— What to produce —
Write out every record below exactly, so that nothing differs from what is shown.

— Information given —
☆ ☆ ☆

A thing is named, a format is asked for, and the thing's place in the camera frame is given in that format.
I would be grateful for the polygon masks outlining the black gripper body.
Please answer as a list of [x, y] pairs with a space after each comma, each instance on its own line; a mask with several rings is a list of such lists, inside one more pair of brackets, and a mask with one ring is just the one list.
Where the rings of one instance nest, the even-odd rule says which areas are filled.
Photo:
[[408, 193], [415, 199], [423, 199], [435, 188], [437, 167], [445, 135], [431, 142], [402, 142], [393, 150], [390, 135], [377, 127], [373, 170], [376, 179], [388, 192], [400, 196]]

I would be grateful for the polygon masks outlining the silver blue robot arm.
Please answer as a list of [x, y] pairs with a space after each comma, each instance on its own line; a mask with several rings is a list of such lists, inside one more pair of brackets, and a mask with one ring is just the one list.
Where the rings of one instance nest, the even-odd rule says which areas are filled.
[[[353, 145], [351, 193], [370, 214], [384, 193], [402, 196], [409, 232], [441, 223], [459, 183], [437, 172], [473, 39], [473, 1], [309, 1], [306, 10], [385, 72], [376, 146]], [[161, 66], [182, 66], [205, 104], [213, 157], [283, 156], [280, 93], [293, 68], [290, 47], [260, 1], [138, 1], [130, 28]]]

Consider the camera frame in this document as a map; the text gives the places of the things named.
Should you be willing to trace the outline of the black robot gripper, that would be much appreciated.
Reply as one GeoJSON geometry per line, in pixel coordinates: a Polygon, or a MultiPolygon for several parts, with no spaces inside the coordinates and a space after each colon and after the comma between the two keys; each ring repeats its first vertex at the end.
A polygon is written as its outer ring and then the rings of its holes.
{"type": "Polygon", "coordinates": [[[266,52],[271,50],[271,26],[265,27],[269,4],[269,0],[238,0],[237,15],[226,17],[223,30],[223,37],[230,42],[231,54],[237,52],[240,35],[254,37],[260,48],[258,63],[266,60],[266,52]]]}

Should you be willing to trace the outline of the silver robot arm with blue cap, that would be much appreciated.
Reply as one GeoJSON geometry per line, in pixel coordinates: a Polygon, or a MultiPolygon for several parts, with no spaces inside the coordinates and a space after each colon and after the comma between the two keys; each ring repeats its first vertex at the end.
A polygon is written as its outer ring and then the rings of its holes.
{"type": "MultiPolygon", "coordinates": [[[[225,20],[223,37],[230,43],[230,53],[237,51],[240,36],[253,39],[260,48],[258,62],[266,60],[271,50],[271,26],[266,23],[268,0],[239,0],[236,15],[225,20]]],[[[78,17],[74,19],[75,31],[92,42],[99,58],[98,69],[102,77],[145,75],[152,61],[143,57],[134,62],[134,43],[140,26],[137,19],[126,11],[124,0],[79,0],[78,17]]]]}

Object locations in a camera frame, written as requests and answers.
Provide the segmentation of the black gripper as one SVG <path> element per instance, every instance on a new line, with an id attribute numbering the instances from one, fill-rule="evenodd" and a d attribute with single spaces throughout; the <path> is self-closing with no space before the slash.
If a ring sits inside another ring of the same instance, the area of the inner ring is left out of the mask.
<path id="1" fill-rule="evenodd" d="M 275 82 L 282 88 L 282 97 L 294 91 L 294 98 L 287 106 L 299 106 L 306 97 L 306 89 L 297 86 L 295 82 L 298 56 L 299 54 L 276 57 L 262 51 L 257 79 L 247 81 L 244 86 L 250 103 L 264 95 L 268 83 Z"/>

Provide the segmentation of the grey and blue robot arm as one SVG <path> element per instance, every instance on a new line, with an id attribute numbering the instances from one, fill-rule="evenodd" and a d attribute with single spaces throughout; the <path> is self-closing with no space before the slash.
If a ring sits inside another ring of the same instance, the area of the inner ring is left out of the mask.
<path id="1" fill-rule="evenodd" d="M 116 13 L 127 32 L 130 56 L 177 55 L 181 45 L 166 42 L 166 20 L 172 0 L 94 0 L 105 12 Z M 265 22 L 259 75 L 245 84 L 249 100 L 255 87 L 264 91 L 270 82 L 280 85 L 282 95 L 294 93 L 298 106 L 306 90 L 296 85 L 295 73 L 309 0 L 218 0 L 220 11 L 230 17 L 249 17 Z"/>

☆ ☆ ☆

— Result below —
A thing is named, a format is asked for, and the thing's place in the camera frame is given in that format.
I would be grateful for the polygon masks outlining the black gripper body.
Please answer as a list of [x, y] pairs with a space after each comma, each instance on its own line; a mask with several rings is a list of such lists, inside one more pair of brackets, and a mask with one ring is just the one list.
Where the rings of one instance nest, the even-odd rule says which areas are filled.
Photo:
[[408, 193], [415, 199], [423, 199], [435, 188], [437, 167], [445, 135], [431, 142], [402, 142], [393, 150], [390, 135], [377, 127], [373, 170], [376, 179], [388, 192], [400, 196]]

I would be grateful for the polygon masks outlining the silver blue robot arm.
Please answer as a list of [x, y] pairs with a space after each comma, each instance on its own line; a mask with several rings is a list of such lists, inside one more pair of brackets, and a mask with one ring is just the one list.
Where the rings of one instance nest, the even-odd rule says which areas are filled.
[[[353, 145], [351, 193], [370, 214], [384, 193], [402, 196], [409, 232], [441, 223], [459, 183], [437, 172], [473, 39], [473, 1], [309, 1], [306, 10], [385, 72], [376, 146]], [[161, 66], [182, 66], [205, 104], [213, 157], [283, 156], [280, 93], [293, 68], [290, 47], [260, 1], [138, 1], [130, 28]]]

Consider the camera frame in this document as a map; the text gives the places of the things named.
Should you be willing to trace the outline of the black robot gripper, that would be much appreciated.
Reply as one GeoJSON geometry per line, in pixel coordinates: a Polygon, or a MultiPolygon for several parts, with no spaces inside the coordinates and a space after each colon and after the comma between the two keys; each ring repeats its first vertex at the end.
A polygon is written as its outer ring and then the rings of its holes.
{"type": "Polygon", "coordinates": [[[266,52],[271,50],[271,26],[265,27],[269,4],[269,0],[238,0],[237,15],[226,17],[223,30],[223,37],[230,42],[231,54],[237,52],[240,35],[254,37],[260,48],[258,63],[266,60],[266,52]]]}

Should you be willing to trace the outline of the silver robot arm with blue cap, that would be much appreciated.
Reply as one GeoJSON geometry per line, in pixel coordinates: a Polygon, or a MultiPolygon for several parts, with no spaces inside the coordinates and a space after each colon and after the comma between the two keys; each ring repeats its first vertex at the end.
A polygon is written as its outer ring and then the rings of its holes.
{"type": "MultiPolygon", "coordinates": [[[[225,20],[223,37],[230,43],[230,53],[237,51],[240,36],[253,39],[260,48],[258,62],[266,60],[271,50],[271,26],[266,23],[268,0],[239,0],[236,15],[225,20]]],[[[78,17],[74,19],[75,31],[92,42],[99,58],[98,69],[102,77],[145,75],[152,61],[143,57],[134,62],[134,43],[140,26],[137,19],[126,11],[124,0],[79,0],[78,17]]]]}

Object locations in a camera frame, written as requests and answers.
Provide the segmentation of the black gripper as one SVG <path> element per instance, every instance on a new line, with an id attribute numbering the instances from one, fill-rule="evenodd" and a d attribute with single spaces throughout; the <path> is self-closing with no space before the slash.
If a ring sits inside another ring of the same instance, the area of the inner ring is left out of the mask.
<path id="1" fill-rule="evenodd" d="M 275 82 L 282 88 L 282 97 L 294 91 L 294 98 L 287 106 L 299 106 L 306 97 L 306 89 L 297 86 L 295 82 L 298 56 L 299 54 L 276 57 L 262 51 L 257 79 L 247 81 L 244 86 L 250 103 L 264 95 L 268 83 Z"/>

Provide the segmentation of the grey and blue robot arm as one SVG <path> element per instance, every instance on a new line, with an id attribute numbering the instances from one, fill-rule="evenodd" and a d attribute with single spaces throughout; the <path> is self-closing with no space before the slash.
If a ring sits inside another ring of the same instance, the area of the inner ring is left out of the mask.
<path id="1" fill-rule="evenodd" d="M 116 13 L 127 32 L 130 56 L 177 55 L 181 45 L 166 42 L 166 20 L 172 0 L 94 0 L 105 12 Z M 265 22 L 259 75 L 245 84 L 249 100 L 255 87 L 264 91 L 270 82 L 280 85 L 282 95 L 294 93 L 298 106 L 306 90 L 296 85 L 295 73 L 309 0 L 218 0 L 220 11 L 230 17 L 249 17 Z"/>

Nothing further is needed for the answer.